Giuseppe Verdi's "I Vespri Siciliani" returns to La Scala in Milan after an absence of over thirty years, dating back the last edition to 1989.
This new La Scala production has been entrusted for direction, scenery and costumes to the expert hand of Argentinean director Hugo De Ana, who collaborated with Vinicio Cheli for the lighting design while Leda Lojodice choreographed the production.
De Ana chooses a setting of indefinite contemporaneity, staging the first two acts on wide open spaces in which first a cannon and then a tank are seen, which do not fail to fire to great scenic effect in the most agitated passages. Above you can see the theatre decks with their lights, while the scenery is framed by large, moving grey scenes, reminiscent of the walls of bunkers and casemates. An atmosphere of gloomy wartime oppression therefore, with the frequent use of coffins and funeral urns that appear and disappear as needed. Leading the dramaturgy are two silent characters inspired by Ingmar Bergman's 'The Seventh Seal': the figure of death and the crusader who play the well-known and deadly game of chess. They appear at the beginning and end of the play, as well as being silent and symbolic presences in almost every scene.
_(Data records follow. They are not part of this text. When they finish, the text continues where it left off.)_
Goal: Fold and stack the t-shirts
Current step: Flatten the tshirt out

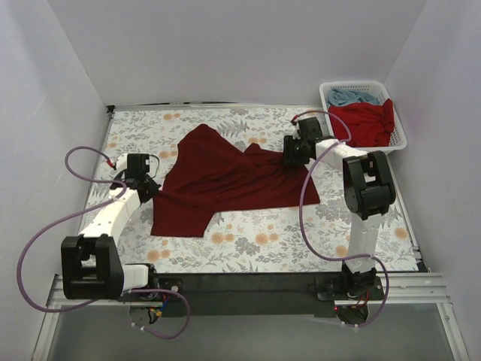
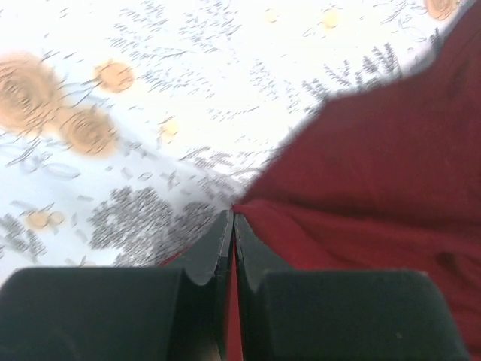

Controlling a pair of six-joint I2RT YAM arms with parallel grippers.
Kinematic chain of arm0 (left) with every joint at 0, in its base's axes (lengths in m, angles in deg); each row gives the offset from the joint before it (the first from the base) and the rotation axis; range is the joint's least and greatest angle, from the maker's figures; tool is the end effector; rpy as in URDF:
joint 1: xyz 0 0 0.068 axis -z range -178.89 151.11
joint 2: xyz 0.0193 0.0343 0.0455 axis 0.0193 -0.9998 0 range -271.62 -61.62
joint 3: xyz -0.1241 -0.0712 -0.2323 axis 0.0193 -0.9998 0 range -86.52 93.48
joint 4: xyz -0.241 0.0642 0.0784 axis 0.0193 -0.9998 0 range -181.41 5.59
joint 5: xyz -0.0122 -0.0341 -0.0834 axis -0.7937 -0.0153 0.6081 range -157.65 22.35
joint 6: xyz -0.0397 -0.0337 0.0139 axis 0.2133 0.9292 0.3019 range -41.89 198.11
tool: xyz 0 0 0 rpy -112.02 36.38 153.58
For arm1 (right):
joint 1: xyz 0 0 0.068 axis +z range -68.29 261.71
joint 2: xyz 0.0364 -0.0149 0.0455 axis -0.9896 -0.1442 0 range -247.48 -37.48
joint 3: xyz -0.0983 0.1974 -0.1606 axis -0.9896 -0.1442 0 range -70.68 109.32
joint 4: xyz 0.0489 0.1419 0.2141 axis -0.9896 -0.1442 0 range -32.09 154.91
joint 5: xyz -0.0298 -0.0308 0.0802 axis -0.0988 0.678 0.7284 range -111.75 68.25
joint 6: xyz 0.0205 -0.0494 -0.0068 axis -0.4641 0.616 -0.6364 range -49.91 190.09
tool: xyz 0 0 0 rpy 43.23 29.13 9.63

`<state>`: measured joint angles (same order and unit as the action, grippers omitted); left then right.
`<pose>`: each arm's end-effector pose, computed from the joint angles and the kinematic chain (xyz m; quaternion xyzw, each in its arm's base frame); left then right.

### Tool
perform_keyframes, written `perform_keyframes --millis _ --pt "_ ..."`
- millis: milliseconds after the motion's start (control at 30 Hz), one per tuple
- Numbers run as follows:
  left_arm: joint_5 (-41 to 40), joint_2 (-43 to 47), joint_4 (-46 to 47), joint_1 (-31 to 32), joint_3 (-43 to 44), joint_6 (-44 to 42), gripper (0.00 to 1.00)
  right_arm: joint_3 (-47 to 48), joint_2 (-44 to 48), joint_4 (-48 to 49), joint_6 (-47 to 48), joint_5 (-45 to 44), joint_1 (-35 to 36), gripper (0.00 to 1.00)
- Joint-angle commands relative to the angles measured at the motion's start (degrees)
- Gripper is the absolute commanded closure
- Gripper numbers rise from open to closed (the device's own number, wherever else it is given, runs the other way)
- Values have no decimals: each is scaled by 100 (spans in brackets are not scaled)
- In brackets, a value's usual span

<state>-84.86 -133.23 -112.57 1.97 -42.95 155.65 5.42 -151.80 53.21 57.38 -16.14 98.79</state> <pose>0.2413 0.0070 0.2120 -0.6209 0.7151 -0.0708 0.3132 0.4089 0.1292 0.1658 -0.0526 0.9370 0.1324 0.3189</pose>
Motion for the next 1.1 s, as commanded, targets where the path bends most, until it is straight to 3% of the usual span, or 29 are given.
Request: perform_keyframes --millis 0,100,167,267,400,500,667,1067 --pt "69 -466 285 -25 589 -63 100 1095 -783 -349 111 -691 -459 45" --pt "252 -924 346 -25 784 -133 98 1897 -961 -762 286 -701 -522 44" --pt "315 -1134 364 -25 802 -212 94 1883 -690 -816 339 -396 -504 44" --pt "420 -1162 557 -25 539 -230 87 1278 -85 -816 401 -341 -469 43" --pt "412 -943 707 -25 319 -274 63 145 743 -606 410 -534 -478 42" --pt "551 -680 733 -16 187 -292 53 -769 1385 -404 384 -929 -495 42" --pt "1053 -336 716 98 -208 -327 51 -1658 2001 -192 322 -1193 -548 42" --pt "763 -186 487 520 -411 -494 50 -1765 1764 -157 67 -1562 -618 43"
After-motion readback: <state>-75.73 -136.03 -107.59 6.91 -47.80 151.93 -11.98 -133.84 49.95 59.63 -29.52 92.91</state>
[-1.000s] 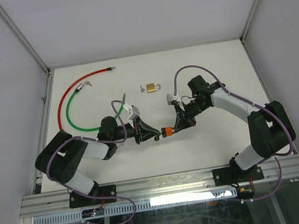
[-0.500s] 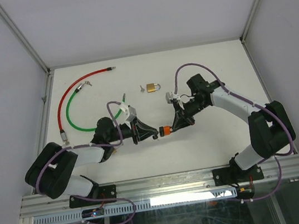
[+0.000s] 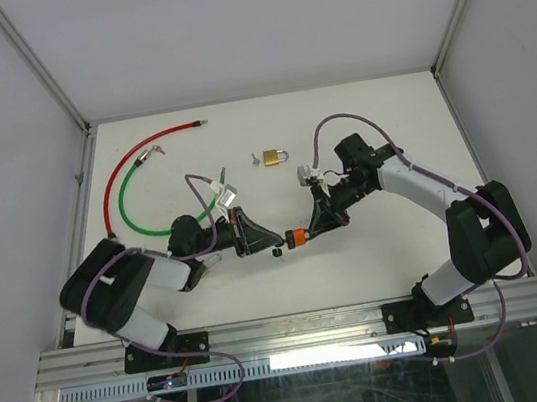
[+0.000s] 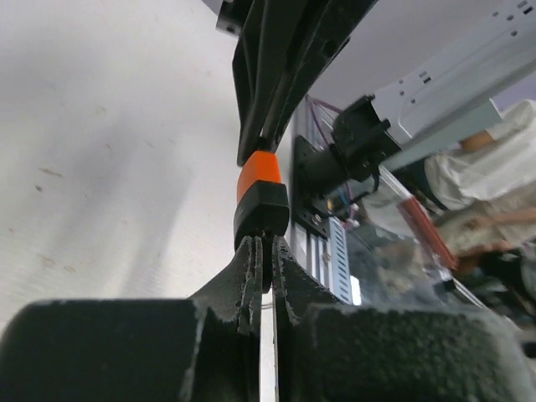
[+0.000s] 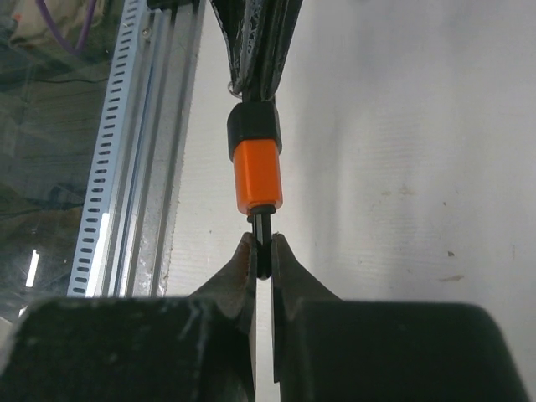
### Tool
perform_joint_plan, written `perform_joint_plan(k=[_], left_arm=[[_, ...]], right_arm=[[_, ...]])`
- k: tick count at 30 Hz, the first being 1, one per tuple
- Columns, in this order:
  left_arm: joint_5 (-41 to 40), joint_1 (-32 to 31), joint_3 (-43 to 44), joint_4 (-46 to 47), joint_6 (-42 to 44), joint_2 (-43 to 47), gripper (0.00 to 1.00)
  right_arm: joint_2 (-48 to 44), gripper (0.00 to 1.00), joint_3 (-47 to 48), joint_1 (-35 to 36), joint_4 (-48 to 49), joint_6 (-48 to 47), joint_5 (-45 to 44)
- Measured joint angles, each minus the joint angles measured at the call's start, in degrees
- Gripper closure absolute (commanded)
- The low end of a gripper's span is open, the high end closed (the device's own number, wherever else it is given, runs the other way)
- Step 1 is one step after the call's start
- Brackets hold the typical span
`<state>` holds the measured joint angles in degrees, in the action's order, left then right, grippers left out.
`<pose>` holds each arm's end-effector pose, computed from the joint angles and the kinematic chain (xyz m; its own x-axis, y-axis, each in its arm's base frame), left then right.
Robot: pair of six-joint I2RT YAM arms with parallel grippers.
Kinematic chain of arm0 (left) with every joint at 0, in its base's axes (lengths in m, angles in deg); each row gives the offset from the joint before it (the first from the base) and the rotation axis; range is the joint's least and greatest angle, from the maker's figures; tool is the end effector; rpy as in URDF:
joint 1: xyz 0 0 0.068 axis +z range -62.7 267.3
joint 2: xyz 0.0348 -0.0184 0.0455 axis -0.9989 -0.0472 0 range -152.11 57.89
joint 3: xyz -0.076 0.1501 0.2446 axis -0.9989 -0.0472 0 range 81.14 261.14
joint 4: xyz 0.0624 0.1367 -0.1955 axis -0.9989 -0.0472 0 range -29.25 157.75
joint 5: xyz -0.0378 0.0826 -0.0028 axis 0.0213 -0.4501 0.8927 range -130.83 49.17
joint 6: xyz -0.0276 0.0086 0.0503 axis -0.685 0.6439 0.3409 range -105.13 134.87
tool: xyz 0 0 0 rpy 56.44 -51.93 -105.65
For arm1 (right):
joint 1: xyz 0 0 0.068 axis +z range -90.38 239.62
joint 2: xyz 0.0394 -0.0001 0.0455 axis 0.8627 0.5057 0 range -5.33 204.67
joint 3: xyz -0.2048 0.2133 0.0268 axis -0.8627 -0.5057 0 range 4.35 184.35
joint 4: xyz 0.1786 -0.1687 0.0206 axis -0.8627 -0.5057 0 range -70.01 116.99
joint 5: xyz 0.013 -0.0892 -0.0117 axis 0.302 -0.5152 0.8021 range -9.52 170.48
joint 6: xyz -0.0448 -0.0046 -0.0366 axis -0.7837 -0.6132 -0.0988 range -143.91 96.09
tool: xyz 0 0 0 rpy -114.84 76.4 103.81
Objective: Lock with the key
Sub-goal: Lock the lock.
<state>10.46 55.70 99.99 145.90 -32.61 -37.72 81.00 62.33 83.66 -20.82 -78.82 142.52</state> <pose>0.2037 -0.1634 0.1941 -0.7173 -0.1000 -0.6896 0.6857 0.0744 -0.7240 0.2169 0.1369 0.2550 -0.1955 -0.5073 -0.8393 -0.9463 -0.1269 0.2972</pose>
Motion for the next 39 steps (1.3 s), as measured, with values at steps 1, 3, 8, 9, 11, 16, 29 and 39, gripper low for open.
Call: perform_joint_plan(k=[1,3,8,9,11,16,29,39], left_arm=[[-2.12,-0.35,-0.81,-4.31,3.85,4.59,1.00],[-8.33,-2.95,-1.20,-14.56,12.52,13.79,1.00],[-25.20,-12.00,-4.17,-28.68,33.55,29.09,1.00],[-26.43,-12.50,-4.98,-28.96,35.63,29.83,1.00],[-28.06,-13.16,-6.19,-28.94,39.17,30.69,1.00],[-27.93,-12.79,-6.21,-29.38,40.65,31.04,1.00],[-9.66,1.66,-3.26,-25.03,16.31,18.75,1.00],[-19.96,1.66,-5.53,-27.65,19.26,31.98,1.00]], right_arm=[[0.00,1.00,0.04,0.11,0.39,-0.02,0.55],[0.00,1.00,0.35,0.11,0.98,-0.09,1.33],[-0.04,1.00,0.63,-0.28,0.72,-0.13,2.25],[-0.04,1.00,0.63,-0.04,0.76,-0.22,2.32],[-0.04,1.00,0.63,0.46,1.25,-0.50,2.23],[-0.04,1.00,0.63,0.50,2.12,-1.27,2.29],[-1.16,1.00,0.42,-1.46,2.29,-1.62,-1.79],[-1.31,1.00,0.42,-5.20,2.64,0.50,-2.93]])
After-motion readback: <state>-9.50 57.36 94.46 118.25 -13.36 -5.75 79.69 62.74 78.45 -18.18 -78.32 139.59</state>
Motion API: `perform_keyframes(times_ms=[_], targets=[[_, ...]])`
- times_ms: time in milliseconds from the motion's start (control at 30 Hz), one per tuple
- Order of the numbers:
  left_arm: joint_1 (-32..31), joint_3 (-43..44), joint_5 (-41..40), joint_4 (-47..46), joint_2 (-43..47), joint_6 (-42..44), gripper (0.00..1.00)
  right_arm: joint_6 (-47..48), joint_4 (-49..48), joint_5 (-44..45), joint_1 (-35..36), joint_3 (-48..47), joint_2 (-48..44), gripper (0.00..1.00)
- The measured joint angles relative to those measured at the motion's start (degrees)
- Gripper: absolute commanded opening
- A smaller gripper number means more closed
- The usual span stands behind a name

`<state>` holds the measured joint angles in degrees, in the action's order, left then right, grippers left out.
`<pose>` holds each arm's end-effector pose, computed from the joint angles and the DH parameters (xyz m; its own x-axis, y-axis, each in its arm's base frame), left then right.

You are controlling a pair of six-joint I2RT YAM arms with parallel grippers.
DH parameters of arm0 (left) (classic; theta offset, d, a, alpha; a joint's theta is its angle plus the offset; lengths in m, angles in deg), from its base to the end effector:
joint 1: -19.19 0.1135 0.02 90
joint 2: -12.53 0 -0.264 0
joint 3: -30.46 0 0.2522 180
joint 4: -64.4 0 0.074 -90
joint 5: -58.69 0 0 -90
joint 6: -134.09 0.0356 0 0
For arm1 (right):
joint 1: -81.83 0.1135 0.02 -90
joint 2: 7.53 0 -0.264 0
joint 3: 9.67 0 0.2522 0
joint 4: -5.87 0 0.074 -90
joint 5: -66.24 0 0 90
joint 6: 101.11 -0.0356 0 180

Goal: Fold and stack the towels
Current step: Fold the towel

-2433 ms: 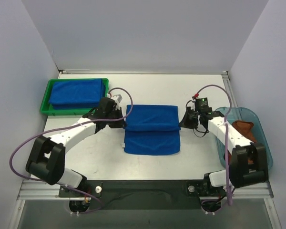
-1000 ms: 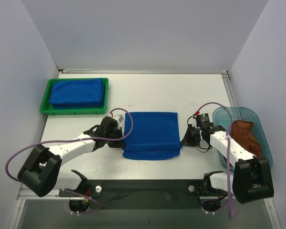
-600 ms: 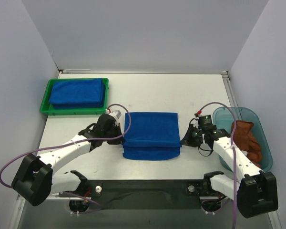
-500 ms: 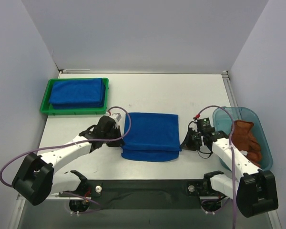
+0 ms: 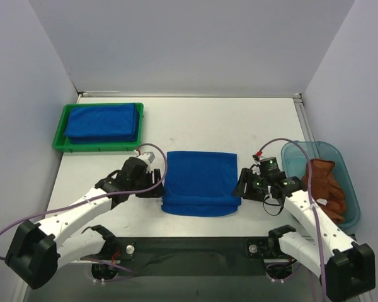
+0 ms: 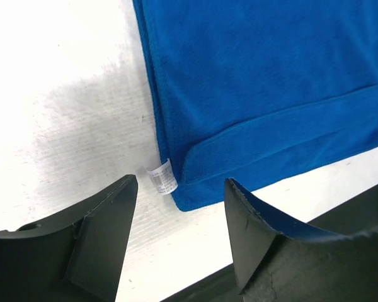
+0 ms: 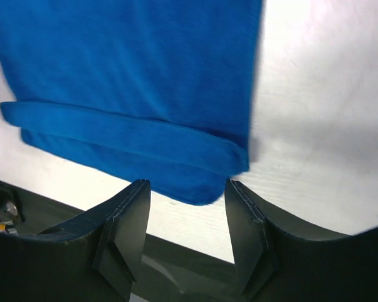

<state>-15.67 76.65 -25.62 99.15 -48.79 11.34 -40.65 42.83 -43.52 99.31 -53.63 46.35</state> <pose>0.1681 -0.1214 0.1956 -0.8638 -0.0544 -0.5009 0.1830 0.8925 -0.4124 0.1741 0.0674 0.2048 -0.8538 0.2176 -0.4730 -0.0944 0.8287 0.5517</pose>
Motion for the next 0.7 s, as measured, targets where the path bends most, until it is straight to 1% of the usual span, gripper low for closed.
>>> perform_keyframes(times_ms=[133, 167, 267, 367, 533, 700], targets=[[-0.02, 2.95, -0.92, 0.83, 1.57, 0.0, 0.67, 1.46, 0.63, 1.01, 2.32, -4.76, -1.29, 0.51], [-0.11, 4.02, -0.94, 0.83, 1.07, 0.04, 0.67, 1.86, 0.68, 1.2, 2.51, -5.86, -0.31, 0.56], [-0.92, 7.34, -0.72, 0.57, -2.25, 0.39, 0.67, 3.28, 0.59, 1.64, 3.45, -8.85, 4.87, 0.63], [-2.73, 10.1, -0.5, -0.07, -7.89, 0.96, 0.67, 5.33, 0.26, 1.95, 5.53, -10.91, 12.76, 0.68], [-5.62, 11.13, 0.26, -1.05, -16.17, 1.99, 0.67, 9.31, -0.17, 1.88, 8.81, -12.13, 22.01, 0.7], [-7.56, 11.13, 0.57, -1.09, -19.74, 2.23, 0.67, 11.72, -0.37, 1.57, 10.97, -12.39, 26.08, 0.67]])
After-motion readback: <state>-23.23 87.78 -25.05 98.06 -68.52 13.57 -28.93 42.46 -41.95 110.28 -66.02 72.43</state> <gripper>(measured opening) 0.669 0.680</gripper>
A halfway between symbolism and naturalism then, with extensive use of the tableaux vivants so beloved by the Argentine director. Of course, if the scenic impact is always captivating and pleasant, the whole soon suffers from monotony and repetitiveness, with the singers mostly motionless in traditional and predictable scenic poses. There is no lack of references to Sicily here and there, with religious symbols and a Crowned Saint, but these are merely decorations without real scenic relevance.
The French conquerors have the shapes of soldiers reminiscent of the Second World War, while the costumes of the Sicilian rebels do not escape a certain vagueness and a 19th-century Sicilian mannerism, up to the dressing of Duchess Elena, in black like a Santuzza ante litteram. The brief choreography by Leda Lojodice, the grand ball in the third act having been suppressed in this edition, is poorly amalgamated with the whole.
In short, an accurate mise-en-scène, even pleasant at times, with a profusion of means worthy of La Scala, but which never really illuminates the score or the dramaturgy behind Verdi's complex opera.
The same applies to the excellent singing company, in which all do their duty without, however, beyond the best intentions, perceiving that something extra that makes an evening at the opera complete and unforgettable.
Luca Micheletti is an excellent Guido di Monforte with a firm voice, precise fraseggio and appropriate accents, but he fails to lift himself from a certain vagueness that grips the entire production. The same can be said for the talented Marina Rebeka, who sings with finesse and propriety of accent, but is clearly penalised by the direction and an unfortunate costume. Simon Lim authoritatively portrays a Giovanni da Procida conceived as a conspiracy bureaucrat. While Matteo Lippi, who replaced the indisposed Piero Pretti at the last, convinces with a heroic and accurate singing line. All the supporting roles were excellent, among which Andrea Pellegrini's Sire di Bethune stood out for his sonority and accent.
A solid performance by the chorus conducted by Alberto Malazzi and the La Scala orchestra, under the baton of Fabio Luisi.
The theatre, which was also crowded with a large foreign audience, accorded much applause to all the performers.